▶ **Work item**:
Please return all lines in the listing holding the word "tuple".
Data supplied section start
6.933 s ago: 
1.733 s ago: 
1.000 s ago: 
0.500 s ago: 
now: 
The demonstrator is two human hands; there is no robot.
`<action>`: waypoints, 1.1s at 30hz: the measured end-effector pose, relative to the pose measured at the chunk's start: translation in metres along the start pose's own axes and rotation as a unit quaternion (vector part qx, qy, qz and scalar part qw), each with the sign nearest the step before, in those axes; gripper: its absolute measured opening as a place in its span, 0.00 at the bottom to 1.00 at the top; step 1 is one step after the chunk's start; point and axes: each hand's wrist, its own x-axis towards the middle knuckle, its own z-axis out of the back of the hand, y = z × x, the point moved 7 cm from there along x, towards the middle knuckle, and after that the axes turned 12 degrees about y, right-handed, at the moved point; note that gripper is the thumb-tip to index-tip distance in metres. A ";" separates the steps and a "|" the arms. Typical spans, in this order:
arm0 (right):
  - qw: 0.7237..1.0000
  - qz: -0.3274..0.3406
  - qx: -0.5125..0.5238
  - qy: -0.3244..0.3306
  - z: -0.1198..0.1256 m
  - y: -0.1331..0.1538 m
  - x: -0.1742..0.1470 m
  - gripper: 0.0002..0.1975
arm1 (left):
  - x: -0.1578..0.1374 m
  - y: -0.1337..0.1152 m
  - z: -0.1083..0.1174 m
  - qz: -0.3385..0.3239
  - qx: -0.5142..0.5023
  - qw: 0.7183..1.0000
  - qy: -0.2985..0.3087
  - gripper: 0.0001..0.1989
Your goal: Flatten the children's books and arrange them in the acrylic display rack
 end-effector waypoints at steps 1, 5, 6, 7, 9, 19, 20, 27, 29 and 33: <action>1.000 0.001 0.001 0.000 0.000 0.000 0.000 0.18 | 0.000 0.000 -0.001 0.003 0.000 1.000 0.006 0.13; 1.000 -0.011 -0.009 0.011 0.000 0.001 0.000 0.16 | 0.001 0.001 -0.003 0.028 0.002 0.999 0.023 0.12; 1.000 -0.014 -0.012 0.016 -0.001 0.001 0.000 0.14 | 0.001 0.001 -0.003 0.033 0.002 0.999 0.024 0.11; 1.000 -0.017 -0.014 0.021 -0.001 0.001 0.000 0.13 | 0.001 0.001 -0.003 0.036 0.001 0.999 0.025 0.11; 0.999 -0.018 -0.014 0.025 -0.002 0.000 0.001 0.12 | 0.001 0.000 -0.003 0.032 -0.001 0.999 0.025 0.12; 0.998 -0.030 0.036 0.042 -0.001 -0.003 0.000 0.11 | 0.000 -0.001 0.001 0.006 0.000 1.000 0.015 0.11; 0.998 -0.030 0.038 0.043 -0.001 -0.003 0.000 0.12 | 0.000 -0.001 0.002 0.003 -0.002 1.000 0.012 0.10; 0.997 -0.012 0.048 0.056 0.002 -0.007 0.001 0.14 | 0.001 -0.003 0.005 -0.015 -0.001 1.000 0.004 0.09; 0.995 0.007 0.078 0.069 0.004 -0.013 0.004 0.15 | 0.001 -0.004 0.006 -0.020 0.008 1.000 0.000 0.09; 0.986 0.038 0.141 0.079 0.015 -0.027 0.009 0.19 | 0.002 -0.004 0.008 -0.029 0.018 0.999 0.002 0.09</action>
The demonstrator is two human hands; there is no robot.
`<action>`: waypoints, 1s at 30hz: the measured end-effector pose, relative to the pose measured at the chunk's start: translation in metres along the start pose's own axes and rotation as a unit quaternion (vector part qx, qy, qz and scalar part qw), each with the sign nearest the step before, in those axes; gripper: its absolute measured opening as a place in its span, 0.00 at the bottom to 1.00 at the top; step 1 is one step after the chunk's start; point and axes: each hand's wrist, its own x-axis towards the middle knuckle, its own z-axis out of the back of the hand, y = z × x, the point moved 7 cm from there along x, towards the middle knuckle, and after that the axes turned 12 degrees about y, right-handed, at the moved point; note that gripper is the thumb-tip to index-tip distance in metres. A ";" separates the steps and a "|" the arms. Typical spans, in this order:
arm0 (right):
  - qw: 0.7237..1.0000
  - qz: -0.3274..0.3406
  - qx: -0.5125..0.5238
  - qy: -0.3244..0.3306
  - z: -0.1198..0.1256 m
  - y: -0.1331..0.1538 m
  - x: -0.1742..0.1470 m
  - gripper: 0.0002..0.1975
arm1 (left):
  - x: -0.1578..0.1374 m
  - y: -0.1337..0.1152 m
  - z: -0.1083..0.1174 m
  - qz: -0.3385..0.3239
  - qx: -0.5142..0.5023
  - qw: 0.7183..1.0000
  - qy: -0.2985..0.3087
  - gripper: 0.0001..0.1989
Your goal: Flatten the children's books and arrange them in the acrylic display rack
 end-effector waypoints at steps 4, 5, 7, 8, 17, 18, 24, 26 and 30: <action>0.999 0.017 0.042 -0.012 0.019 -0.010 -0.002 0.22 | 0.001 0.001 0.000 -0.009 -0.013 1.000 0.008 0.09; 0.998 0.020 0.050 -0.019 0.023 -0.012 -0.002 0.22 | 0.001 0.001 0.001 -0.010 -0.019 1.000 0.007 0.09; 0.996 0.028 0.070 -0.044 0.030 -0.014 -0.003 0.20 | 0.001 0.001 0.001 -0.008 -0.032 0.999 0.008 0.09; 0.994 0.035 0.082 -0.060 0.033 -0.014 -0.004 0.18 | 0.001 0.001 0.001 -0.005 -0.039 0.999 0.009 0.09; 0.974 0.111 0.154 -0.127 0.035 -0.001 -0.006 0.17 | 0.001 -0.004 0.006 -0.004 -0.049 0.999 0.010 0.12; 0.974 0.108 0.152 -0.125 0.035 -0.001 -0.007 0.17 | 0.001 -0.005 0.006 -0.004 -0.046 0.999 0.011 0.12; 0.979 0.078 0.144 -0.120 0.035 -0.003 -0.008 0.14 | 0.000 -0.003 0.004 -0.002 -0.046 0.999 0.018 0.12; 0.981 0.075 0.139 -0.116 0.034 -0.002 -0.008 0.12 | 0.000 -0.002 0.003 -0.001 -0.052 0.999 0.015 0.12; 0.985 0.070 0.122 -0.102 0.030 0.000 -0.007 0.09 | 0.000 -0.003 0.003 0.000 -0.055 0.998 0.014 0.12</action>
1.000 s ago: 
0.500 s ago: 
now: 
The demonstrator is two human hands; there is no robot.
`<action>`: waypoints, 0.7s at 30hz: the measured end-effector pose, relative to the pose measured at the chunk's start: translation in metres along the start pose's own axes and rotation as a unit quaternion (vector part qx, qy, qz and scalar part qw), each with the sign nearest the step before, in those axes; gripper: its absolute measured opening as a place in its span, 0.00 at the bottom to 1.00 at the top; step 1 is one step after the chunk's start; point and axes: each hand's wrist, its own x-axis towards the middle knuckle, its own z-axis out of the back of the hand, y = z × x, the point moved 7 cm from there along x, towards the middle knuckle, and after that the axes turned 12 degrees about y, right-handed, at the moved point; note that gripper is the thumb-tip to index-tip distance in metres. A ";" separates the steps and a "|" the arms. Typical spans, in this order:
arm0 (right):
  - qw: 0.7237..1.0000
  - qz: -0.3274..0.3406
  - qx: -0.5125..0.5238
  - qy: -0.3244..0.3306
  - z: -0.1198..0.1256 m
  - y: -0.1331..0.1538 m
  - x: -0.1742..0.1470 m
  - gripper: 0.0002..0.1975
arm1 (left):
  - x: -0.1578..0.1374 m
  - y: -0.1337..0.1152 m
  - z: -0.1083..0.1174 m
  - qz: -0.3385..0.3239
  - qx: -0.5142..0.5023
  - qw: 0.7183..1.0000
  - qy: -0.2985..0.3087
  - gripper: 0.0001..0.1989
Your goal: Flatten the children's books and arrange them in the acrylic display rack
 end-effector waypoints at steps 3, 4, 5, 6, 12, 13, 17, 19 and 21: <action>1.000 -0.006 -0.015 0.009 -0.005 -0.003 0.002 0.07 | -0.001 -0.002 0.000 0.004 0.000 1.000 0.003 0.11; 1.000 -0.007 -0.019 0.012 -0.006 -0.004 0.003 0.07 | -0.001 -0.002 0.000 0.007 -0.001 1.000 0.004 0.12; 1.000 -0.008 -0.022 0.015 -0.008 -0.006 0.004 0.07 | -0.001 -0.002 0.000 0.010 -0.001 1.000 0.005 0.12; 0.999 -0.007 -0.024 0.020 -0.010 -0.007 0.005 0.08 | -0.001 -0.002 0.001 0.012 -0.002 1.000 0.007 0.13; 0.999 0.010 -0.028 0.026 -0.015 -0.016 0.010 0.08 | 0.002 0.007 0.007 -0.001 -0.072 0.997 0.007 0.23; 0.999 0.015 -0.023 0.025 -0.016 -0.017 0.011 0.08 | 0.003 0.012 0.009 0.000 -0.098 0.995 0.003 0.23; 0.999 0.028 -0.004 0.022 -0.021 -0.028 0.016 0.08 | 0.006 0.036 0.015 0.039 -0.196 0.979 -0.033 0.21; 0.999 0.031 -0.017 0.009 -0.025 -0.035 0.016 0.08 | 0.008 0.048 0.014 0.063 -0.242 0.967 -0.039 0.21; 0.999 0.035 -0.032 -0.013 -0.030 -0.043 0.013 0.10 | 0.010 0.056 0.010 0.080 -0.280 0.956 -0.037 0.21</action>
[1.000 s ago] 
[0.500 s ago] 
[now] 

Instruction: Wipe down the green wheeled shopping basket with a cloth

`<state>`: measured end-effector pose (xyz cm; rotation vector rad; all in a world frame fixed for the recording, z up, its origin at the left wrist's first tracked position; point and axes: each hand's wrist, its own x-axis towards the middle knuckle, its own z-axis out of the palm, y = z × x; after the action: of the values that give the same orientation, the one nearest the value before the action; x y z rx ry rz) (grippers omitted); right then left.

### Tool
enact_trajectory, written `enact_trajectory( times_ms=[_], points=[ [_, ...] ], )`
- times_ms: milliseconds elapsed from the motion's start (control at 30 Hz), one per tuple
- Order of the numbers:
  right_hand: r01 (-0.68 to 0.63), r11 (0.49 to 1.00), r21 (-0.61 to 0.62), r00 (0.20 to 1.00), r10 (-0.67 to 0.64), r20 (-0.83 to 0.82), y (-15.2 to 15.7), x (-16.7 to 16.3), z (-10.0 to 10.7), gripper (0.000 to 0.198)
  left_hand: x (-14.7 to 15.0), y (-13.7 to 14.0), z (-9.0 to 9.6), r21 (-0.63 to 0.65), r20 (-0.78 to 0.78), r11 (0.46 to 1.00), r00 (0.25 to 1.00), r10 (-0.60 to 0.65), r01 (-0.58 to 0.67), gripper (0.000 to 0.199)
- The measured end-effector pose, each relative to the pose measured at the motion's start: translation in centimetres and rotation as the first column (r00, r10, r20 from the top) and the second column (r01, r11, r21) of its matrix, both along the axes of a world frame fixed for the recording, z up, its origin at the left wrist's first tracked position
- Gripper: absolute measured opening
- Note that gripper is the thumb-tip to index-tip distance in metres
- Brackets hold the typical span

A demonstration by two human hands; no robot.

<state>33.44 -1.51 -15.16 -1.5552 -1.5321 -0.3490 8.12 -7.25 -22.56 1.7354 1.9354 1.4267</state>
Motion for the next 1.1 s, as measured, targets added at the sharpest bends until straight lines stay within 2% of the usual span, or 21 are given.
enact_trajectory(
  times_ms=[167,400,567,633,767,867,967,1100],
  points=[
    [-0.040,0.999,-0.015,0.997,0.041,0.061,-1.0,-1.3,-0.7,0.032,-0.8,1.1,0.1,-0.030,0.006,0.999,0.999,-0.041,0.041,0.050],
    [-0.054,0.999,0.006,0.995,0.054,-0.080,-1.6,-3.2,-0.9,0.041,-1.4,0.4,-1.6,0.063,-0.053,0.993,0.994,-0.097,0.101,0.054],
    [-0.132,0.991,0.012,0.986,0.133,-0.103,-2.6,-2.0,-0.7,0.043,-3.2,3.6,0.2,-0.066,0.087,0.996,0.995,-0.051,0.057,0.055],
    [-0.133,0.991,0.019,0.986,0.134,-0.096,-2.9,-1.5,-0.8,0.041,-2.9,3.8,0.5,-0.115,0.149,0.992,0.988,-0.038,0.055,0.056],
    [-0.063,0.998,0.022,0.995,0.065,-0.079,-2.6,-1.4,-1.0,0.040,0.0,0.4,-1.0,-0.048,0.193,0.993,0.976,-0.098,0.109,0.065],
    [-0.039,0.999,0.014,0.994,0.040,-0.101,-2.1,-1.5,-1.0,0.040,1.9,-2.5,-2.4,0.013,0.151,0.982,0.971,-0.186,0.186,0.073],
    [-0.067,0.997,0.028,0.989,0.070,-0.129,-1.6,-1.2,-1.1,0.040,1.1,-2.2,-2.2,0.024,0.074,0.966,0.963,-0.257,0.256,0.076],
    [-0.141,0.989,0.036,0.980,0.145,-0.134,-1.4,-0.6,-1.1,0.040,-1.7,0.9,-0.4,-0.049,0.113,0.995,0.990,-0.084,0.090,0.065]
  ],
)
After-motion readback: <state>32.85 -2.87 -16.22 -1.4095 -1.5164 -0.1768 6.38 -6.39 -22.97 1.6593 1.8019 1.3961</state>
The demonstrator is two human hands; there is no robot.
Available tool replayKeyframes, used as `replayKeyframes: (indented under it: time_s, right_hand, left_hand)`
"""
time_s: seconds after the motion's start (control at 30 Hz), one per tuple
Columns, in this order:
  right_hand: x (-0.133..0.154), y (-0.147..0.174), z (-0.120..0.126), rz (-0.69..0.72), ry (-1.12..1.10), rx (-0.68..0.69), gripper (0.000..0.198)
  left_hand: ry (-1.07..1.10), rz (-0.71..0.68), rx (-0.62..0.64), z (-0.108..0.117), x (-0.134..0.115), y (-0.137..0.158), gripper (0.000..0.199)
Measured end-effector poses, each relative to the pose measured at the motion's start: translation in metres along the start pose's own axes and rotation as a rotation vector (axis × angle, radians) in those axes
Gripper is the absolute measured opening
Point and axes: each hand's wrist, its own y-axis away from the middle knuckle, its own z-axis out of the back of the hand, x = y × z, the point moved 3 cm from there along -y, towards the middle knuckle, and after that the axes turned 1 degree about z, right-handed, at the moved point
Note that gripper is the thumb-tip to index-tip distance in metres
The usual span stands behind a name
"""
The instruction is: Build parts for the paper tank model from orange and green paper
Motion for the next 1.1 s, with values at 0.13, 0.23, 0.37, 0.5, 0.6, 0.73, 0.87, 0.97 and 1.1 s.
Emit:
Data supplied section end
▶ **Reply**:
- times_ms: milliseconds elapsed from the motion's start (control at 30 Hz), one per tuple
time_s: seconds after the motion's start (control at 30 Hz), one per tuple

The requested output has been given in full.